• _WHAT IS REQUIRED_
Look through the material below. Copy each line that contains the string "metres".

**** DATASET CONTENT

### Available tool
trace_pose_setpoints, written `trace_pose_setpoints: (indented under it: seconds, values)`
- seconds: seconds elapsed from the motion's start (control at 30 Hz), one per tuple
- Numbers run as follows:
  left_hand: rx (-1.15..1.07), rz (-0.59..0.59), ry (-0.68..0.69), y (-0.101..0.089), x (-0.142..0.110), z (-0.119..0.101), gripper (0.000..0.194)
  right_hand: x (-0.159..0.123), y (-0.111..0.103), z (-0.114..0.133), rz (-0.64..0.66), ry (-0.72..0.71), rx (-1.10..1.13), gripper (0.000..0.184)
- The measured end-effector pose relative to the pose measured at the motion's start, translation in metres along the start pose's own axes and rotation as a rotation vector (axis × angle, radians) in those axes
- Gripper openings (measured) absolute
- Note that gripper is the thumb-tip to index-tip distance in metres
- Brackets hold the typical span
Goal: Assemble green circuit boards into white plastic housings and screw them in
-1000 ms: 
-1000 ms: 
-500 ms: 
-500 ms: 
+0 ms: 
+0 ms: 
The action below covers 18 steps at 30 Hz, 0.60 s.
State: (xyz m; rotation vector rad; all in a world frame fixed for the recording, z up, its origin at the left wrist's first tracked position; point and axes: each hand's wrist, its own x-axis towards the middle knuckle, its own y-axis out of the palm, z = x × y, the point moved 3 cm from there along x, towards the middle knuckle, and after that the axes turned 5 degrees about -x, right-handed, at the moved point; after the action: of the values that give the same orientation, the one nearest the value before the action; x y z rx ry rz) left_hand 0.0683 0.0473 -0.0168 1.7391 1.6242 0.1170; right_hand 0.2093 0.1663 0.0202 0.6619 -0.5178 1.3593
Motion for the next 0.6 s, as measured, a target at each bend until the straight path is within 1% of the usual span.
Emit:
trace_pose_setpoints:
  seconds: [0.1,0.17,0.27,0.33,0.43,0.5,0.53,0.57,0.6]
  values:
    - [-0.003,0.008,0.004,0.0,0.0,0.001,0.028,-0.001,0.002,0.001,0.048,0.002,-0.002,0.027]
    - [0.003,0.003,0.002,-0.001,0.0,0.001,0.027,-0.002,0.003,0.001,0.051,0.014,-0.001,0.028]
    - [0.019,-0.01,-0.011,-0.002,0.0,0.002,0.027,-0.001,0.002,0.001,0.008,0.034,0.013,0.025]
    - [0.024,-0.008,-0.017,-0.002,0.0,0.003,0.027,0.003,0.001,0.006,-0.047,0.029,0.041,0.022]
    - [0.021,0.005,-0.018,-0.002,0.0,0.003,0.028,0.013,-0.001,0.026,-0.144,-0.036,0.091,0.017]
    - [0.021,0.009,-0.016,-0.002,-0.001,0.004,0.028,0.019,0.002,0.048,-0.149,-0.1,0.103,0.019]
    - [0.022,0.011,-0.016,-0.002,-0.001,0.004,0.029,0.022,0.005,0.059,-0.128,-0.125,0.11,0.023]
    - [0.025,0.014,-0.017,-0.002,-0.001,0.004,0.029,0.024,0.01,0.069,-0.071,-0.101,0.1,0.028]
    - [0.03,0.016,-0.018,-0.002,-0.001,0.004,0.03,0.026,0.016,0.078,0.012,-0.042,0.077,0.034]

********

• _OUTPUT_
- The measured end-effector pose relative to the pose measured at the motion's start, translation in metres along the start pose's own axes and rotation as a rotation vector (axis × angle, radians) in those axes
- Note that gripper is the thumb-tip to index-tip distance in metres

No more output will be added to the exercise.